---- SUPPLIED DATA

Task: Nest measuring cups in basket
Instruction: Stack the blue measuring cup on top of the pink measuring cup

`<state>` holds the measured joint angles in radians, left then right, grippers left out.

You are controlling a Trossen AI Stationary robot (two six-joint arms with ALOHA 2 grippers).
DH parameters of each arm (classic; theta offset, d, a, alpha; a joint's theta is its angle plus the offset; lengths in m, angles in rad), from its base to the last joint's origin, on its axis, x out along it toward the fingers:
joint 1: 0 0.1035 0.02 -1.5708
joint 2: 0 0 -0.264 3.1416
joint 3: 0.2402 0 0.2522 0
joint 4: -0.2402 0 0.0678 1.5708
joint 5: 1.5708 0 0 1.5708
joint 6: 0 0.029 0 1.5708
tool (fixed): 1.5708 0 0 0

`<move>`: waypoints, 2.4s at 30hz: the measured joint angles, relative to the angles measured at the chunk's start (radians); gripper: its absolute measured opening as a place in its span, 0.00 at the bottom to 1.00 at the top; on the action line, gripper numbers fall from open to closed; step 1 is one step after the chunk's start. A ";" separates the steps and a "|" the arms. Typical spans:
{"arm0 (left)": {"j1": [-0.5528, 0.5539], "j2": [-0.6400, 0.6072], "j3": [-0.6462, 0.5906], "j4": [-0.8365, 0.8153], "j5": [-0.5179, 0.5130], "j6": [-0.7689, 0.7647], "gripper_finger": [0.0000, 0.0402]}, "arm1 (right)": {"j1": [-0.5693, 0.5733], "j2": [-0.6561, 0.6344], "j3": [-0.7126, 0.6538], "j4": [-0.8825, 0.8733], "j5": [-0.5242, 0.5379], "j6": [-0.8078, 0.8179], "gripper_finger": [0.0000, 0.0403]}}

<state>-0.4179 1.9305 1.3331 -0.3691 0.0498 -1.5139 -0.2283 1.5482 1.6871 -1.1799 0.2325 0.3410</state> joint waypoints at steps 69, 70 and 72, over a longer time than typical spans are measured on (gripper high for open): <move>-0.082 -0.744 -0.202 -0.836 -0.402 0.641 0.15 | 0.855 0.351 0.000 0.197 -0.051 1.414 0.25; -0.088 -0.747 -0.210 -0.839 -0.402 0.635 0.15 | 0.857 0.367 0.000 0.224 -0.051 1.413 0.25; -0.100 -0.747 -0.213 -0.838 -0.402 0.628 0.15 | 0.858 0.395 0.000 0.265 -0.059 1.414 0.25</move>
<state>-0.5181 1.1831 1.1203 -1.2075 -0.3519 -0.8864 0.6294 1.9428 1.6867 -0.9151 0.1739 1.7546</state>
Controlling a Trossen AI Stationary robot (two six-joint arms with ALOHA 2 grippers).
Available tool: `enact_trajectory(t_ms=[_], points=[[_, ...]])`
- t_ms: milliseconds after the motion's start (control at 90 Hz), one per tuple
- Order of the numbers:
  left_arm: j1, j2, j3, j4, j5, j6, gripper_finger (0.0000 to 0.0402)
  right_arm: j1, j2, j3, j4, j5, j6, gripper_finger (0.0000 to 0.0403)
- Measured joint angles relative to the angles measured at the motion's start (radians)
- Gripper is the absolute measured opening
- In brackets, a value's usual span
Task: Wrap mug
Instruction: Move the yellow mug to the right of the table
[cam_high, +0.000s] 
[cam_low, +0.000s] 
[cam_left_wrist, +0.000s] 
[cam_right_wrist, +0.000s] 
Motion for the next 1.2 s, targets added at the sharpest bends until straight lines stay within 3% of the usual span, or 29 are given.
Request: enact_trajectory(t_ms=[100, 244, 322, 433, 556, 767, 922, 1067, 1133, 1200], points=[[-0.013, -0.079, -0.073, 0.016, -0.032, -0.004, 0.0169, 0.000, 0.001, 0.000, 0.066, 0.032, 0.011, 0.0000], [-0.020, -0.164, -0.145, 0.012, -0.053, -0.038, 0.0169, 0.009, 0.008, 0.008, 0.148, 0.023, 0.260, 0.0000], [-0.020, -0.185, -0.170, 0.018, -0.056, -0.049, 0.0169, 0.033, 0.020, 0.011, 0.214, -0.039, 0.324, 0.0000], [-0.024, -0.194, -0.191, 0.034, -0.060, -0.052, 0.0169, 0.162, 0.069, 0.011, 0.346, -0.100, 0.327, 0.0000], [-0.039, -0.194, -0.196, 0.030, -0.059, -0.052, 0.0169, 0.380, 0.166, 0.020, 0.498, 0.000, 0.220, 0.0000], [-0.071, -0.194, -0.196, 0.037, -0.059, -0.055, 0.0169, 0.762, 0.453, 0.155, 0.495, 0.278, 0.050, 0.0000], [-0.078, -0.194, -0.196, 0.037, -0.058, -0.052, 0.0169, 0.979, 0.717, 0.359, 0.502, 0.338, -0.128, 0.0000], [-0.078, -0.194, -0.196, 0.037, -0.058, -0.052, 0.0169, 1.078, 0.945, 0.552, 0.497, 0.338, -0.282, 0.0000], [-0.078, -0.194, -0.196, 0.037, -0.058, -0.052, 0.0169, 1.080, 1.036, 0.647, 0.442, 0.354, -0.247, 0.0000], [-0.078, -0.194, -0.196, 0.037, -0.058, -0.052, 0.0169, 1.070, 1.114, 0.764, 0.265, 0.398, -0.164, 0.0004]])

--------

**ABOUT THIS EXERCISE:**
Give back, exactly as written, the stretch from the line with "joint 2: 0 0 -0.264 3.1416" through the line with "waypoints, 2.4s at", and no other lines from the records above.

**EXERCISE OUTPUT:**
joint 2: 0 0 -0.264 3.1416
joint 3: 0.2402 0 0.2522 0
joint 4: -0.2402 0 0.0678 1.5708
joint 5: 1.5708 0 0 1.5708
joint 6: 0 0.029 0 1.5708
tool (fixed): 1.5708 0 0 0

`<move>`: waypoints, 2.4s at 30hz: the measured joint angles, relative to the angles measured at the chunk's start (radians); gripper: its absolute measured opening as a place in its span, 0.00 at the bottom to 1.00 at the top; on the action line, gripper numbers fall from open to closed; step 1 is one step after the chunk's start. A ";" separates the steps and a "|" the arms. Typical spans:

Nothing else goes with this output.